Rene A. Carmona and K. Ronnie Sircar, Princeton University Jean-Pierre Fouque, North Carolina State University Thaleia Zariphopoulou, University of Texas at Austin
FRG: Collaborative Research on Mathematical Methods for Defaultable Instruments
This project investigates problems in financial mathematics motivated by credit markets in which a major source of risk is the potential default of debtors on their payment obligations. Specifically, the problems under consideration are i) utility-indifference valuation of default risk; ii) design of instruments to optimally enhance credit worthiness; iii) asymptotic analysis of stochastic intensity models to study the time-scale content of corporate yield spreads; iv) computational issues related to the analysis of correlation between defaults across firms, modeled as large systems in interaction. The first part involves stochastic control problems related to random intensity models and infinite dimensional interest rate models. The second also overlaps and involves filtering of partially observed systems. The third uses singular and regular perturbation techniques for the class of interacting potential partial differential equations arising in this context, and the fourth uses interacting particle systems to compute probabilities which are sensitive to correlation of defaults, as well as Monte Carlo computations designed for the analysis of rare events. The intellectual merit of this project is in developing applicable scientific tools to address the particular class of optimization, design, calibration and computation issues which are essential for managing default risk.

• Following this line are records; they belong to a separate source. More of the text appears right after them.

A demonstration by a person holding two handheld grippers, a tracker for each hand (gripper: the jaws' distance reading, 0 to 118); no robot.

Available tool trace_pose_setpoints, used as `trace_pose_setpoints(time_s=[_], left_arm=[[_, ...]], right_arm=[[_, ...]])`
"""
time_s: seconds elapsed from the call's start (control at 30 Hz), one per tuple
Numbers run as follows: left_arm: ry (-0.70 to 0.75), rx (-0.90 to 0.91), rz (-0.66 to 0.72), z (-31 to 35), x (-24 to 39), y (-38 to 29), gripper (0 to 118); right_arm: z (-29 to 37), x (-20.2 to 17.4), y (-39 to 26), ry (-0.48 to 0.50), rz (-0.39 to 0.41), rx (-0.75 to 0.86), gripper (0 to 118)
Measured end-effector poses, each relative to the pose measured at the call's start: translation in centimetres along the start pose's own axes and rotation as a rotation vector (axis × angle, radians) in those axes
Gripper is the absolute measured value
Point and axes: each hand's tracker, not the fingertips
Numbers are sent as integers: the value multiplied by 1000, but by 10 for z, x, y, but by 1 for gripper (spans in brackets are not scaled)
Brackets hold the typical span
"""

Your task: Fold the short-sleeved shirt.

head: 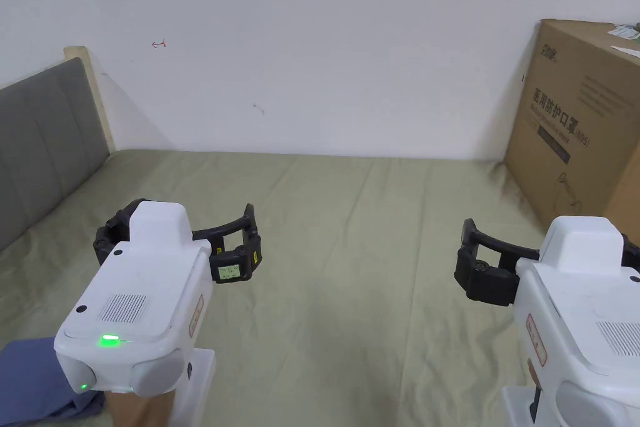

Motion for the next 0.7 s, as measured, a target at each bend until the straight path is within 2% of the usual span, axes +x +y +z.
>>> trace_pose_setpoints(time_s=[0.7], left_arm=[[-7, -4, 21, -1, -2, 0, 118]], right_arm=[[0, 0, 1, -7, 12, 6, 117]])
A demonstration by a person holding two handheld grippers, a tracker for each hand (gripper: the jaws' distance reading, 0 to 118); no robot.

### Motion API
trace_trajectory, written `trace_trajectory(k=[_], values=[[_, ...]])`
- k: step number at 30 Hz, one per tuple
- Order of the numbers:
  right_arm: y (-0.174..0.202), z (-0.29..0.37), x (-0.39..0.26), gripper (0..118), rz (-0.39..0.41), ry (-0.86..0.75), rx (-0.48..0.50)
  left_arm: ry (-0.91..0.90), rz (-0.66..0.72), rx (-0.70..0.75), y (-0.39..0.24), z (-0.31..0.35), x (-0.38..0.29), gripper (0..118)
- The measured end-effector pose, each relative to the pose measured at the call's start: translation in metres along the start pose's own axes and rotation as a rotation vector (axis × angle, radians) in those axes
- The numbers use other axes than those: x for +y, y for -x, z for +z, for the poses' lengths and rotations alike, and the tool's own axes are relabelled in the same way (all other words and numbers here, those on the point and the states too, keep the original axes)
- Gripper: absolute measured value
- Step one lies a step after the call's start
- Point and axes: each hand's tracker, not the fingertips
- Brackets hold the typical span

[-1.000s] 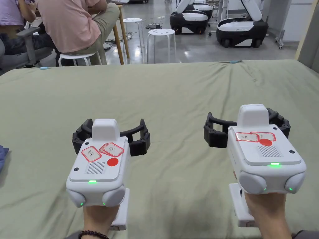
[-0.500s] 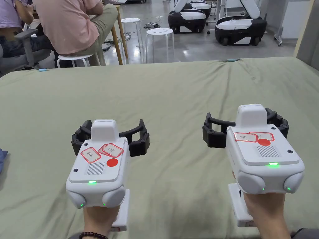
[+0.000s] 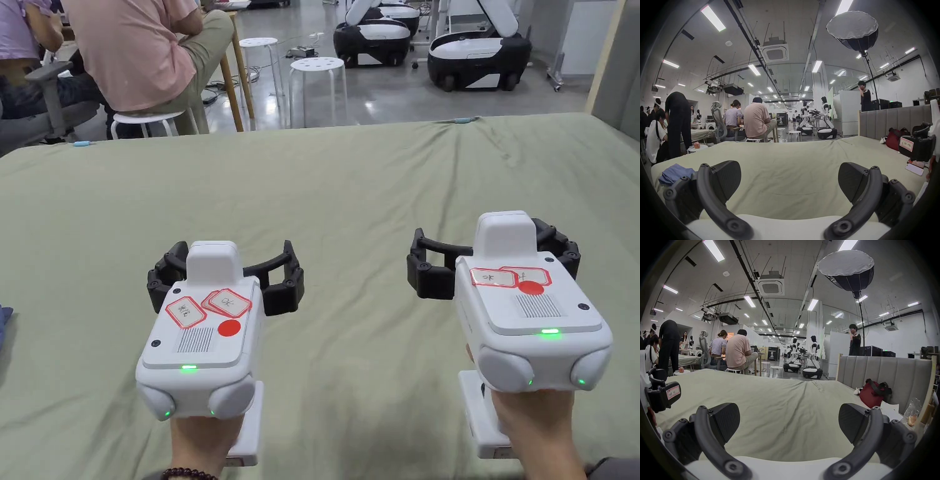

Defaultable instruments, or credit-linked derivatives, are financial securities that pay their holders amounts that are contingent on the occurrence (or not) of a default event such as the bankruptcy of a firm (or a country or municipality), non-repayment of a loan or missing a mortgage payment. The market in credit-linked derivative products has grown more than seven-fold in recent years, from $170 billion outstanding notional in 1997, to almost $1400 billion through 2001. These instruments raise new challenges in modeling, analysis, computation and estimation, some of which we propose to study here by bringing together a Focused Research Group with expertise in applied mathematics, stochastic processes and computational statistics. The broader impact of the project is in deeper understanding of credit risks, which affect people from large commercial institutions to individuals with pension funds and mortgages, and designing and correctly valuing instruments to control for it. The project is also strongly geared towards training of five graduate students and one postdoctoral associate, who will benefit enormously from interaction with all parts of the broad-based group through many meetings, and in particular a large international conference on the research area at the end of the three years. The experience gained by the PI's will be reflected in their teaching of specialist graduate and undergraduate classes, and advising Senior Thesis projects in this field. As well as the closing conference, the results of the work will be disseminated through academic and industry meetings, classes and articles written for peer-reviewed journals.